> **Instructions to follow**
Nothing in the data may be changed; retype all of it.

┄┄┄┄┄┄┄┄┄┄┄┄┄┄┄┄┄┄┄┄

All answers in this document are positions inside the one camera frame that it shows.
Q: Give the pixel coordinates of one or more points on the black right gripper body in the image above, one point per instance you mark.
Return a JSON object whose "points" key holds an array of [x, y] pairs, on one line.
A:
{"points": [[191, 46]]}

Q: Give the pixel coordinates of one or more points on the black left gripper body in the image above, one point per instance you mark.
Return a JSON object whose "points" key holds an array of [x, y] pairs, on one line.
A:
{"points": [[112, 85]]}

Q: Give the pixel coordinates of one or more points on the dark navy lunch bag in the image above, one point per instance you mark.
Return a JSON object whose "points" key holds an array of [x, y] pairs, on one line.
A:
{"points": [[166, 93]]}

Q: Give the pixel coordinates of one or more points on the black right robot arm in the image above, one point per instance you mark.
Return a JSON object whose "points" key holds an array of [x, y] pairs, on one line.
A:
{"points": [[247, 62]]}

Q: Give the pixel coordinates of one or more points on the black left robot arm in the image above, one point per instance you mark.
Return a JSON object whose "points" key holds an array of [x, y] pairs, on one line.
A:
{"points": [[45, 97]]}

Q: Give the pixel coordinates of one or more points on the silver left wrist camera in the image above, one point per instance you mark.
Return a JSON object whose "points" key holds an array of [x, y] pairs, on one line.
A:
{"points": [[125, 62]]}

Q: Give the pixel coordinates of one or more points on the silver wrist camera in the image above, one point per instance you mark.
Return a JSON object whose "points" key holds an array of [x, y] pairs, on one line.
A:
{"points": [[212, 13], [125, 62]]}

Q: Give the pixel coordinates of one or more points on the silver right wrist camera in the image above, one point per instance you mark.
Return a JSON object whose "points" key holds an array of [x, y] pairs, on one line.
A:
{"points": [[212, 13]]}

┄┄┄┄┄┄┄┄┄┄┄┄┄┄┄┄┄┄┄┄

> **Response for this exercise**
All answers in this document are positions inside the one camera frame that it shows.
Q: Give the pixel coordinates of one or more points on the black right gripper body in the image above, one point per instance you mark.
Return a JSON object whose "points" key holds an array of [x, y] pairs, on one line.
A:
{"points": [[191, 46]]}

Q: Give the pixel coordinates of one or more points on the black left gripper body in the image above, one point per instance you mark.
Return a JSON object whose "points" key holds an array of [x, y] pairs, on one line.
A:
{"points": [[112, 85]]}

Q: Give the pixel coordinates of one or more points on the dark navy lunch bag in the image above, one point per instance you mark.
Return a JSON object whose "points" key holds an array of [x, y] pairs, on one line.
A:
{"points": [[166, 93]]}

Q: Give the pixel coordinates of one or more points on the black right robot arm in the image above, one point per instance you mark.
Return a JSON object whose "points" key holds an array of [x, y] pairs, on one line.
A:
{"points": [[247, 62]]}

Q: Give the pixel coordinates of one or more points on the black left robot arm in the image above, one point per instance you mark.
Return a JSON object whose "points" key holds an array of [x, y] pairs, on one line.
A:
{"points": [[45, 97]]}

Q: Give the pixel coordinates of one or more points on the silver left wrist camera in the image above, one point per instance you mark.
Return a JSON object whose "points" key holds an array of [x, y] pairs, on one line.
A:
{"points": [[125, 62]]}

Q: Give the pixel coordinates of one or more points on the silver wrist camera in the image above, one point per instance you mark.
Return a JSON object whose "points" key holds an array of [x, y] pairs, on one line.
A:
{"points": [[212, 13], [125, 62]]}

Q: Give the pixel coordinates of one or more points on the silver right wrist camera in the image above, one point per instance you mark.
Return a JSON object whose "points" key holds an array of [x, y] pairs, on one line.
A:
{"points": [[212, 13]]}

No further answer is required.